▶ **REQUIRED ACTION**
Copy out each line containing "simplified" from the entries below.

▶ **THE RECORDS**
=== Section Start ===
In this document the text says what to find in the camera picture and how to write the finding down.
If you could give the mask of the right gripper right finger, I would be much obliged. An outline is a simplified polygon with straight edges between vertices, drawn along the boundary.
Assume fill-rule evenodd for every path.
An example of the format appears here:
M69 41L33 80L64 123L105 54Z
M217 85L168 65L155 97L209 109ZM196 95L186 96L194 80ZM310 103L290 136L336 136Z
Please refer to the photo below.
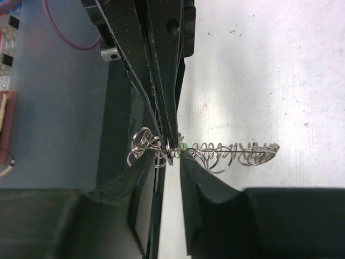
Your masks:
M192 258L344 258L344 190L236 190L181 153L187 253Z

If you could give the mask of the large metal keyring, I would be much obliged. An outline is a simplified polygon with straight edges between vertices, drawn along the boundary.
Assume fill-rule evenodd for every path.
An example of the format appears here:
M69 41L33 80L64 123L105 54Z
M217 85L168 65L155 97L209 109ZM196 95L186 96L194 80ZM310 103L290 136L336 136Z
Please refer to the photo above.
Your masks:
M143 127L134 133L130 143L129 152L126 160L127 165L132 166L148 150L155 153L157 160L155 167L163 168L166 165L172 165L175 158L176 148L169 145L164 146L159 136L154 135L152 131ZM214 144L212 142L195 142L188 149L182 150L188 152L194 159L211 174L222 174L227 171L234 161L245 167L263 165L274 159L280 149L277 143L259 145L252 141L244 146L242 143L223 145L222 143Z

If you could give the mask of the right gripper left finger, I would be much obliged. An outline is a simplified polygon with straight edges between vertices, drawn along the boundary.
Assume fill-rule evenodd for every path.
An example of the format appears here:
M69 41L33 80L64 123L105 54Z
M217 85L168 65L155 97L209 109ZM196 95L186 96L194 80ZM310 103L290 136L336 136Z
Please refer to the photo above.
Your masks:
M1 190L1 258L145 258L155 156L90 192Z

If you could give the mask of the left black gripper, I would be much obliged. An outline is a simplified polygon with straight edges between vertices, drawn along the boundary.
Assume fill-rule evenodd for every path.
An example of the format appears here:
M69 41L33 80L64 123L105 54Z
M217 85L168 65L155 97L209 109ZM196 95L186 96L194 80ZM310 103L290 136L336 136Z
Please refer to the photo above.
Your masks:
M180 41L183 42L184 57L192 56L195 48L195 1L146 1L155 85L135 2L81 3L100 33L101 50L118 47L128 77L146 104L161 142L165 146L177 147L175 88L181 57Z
=== Section End ===
=== Section Start ===
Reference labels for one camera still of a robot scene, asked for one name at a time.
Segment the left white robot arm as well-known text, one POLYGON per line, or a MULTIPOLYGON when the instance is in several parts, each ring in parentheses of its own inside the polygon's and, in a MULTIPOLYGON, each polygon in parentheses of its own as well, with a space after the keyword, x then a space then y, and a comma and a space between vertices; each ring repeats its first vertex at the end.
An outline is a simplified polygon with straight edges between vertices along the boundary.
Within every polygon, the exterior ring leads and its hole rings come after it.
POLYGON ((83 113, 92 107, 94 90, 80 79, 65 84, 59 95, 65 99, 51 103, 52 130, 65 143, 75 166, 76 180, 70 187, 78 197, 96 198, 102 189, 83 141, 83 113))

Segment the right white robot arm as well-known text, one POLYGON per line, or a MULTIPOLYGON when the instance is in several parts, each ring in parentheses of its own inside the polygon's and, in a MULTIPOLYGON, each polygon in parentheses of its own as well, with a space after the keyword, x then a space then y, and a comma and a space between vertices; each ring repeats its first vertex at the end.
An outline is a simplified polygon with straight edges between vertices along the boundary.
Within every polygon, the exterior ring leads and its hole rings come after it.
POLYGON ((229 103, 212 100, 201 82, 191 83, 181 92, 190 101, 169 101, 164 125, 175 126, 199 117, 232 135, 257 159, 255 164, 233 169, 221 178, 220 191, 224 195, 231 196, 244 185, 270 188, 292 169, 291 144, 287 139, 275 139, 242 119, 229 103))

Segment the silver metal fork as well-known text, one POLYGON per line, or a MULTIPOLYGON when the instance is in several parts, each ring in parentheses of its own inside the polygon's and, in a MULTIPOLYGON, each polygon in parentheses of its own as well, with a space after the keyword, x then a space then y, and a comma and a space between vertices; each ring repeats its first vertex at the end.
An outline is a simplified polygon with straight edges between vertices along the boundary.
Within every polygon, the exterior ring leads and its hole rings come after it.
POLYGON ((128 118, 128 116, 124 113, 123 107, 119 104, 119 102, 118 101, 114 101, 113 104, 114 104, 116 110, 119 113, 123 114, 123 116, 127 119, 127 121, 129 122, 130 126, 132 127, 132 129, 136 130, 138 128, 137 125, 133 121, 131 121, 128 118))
=== Section End ===
▶ **WRITTEN ANSWER**
If you could give the mask of the right gripper right finger, I would be much obliged. An outline is a simplified polygon with straight edges between vertices, drawn along the boundary.
If you could give the mask of the large metal keyring, I would be much obliged. An outline is a simplified polygon with straight edges between vertices, drawn along the boundary.
If you could give the mask of the right gripper left finger, I would be much obliged. An outline is a simplified polygon with straight edges between vertices, drawn along the boundary.
If you could give the mask of the left black gripper, I would be much obliged. An outline is a simplified polygon with straight edges between vertices, drawn along the boundary.
An outline is a simplified polygon with straight edges between vertices along the boundary.
An outline is a simplified polygon with straight edges between vertices along the boundary.
An outline is a simplified polygon with straight edges between vertices along the boundary.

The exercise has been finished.